### What the exercise asks
Once you have read the data below, set it all down again exactly.

### Data block
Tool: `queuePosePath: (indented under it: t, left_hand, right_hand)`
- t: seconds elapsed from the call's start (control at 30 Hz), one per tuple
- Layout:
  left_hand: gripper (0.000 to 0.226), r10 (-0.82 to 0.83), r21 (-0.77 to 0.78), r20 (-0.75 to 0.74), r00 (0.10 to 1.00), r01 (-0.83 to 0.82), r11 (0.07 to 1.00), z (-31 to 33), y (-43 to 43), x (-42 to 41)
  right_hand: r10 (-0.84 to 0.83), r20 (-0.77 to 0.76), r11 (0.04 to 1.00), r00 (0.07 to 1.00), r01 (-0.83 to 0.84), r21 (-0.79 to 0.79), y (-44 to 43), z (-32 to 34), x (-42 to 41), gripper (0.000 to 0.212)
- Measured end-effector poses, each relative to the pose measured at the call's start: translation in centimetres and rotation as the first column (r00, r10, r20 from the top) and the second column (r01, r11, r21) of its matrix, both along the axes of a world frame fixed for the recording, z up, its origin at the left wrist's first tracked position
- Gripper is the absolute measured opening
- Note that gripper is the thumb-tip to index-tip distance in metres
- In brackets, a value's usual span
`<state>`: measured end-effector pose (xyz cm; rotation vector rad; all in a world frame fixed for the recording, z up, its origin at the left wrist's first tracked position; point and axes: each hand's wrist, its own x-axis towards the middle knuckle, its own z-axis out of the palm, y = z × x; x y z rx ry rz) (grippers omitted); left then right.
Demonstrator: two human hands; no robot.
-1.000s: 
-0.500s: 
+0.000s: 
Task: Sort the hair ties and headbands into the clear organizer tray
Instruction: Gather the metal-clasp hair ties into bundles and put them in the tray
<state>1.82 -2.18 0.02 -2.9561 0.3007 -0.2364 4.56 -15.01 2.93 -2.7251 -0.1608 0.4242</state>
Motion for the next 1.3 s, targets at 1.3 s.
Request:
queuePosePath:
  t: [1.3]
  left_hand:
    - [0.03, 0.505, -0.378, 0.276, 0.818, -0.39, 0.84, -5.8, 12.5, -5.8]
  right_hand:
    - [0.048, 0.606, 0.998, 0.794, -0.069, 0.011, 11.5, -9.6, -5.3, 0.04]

### Output of the task
Tool: `queuePosePath: (indented under it: t, left_hand, right_hand)`
- t: seconds elapsed from the call's start (control at 30 Hz), one per tuple
- Layout:
  left_hand: gripper (0.000 to 0.226), r10 (-0.82 to 0.83), r21 (-0.77 to 0.78), r20 (-0.75 to 0.74), r00 (0.10 to 1.00), r01 (-0.83 to 0.82), r11 (0.07 to 1.00), z (-31 to 33), y (-43 to 43), x (-42 to 41)
  right_hand: r10 (-0.84 to 0.83), r20 (-0.77 to 0.76), r11 (0.04 to 1.00), r00 (0.07 to 1.00), r01 (-0.83 to 0.84), r21 (-0.79 to 0.79), y (-44 to 43), z (-32 to 34), x (-42 to 41), gripper (0.000 to 0.212)
- Measured end-effector poses, each relative to the pose measured at the call's start: translation in centimetres and rotation as the first column (r00, r10, r20 from the top) and the second column (r01, r11, r21) of its matrix, both along the axes of a world frame fixed for the recording, z up, its origin at the left wrist's first tracked position
- Gripper is the absolute measured opening
- Note that gripper is the thumb-tip to index-tip distance in metres
- In brackets, a value's usual span
`<state>`: measured end-effector pose (xyz cm; rotation vector rad; all in a world frame fixed for the recording, z up, its origin at the left wrist's first tracked position; point and axes: each hand's wrist, its own x-axis towards the middle knuckle, its own z-axis out of the palm, y = z × x; x y z rx ry rz) (grippers omitted); left then right.
Demonstrator: two human hands; no robot.
-1.000s: 
-0.500s: 
+0.000s: 
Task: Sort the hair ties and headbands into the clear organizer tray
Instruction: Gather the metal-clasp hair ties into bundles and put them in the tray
<state>1.82 -2.18 0.02 -2.9561 0.3007 -0.2364 4.56 -15.01 2.93 -2.7251 -0.1608 0.4242</state>
Motion for the next 1.3 s, targets at 1.3 s.
Request:
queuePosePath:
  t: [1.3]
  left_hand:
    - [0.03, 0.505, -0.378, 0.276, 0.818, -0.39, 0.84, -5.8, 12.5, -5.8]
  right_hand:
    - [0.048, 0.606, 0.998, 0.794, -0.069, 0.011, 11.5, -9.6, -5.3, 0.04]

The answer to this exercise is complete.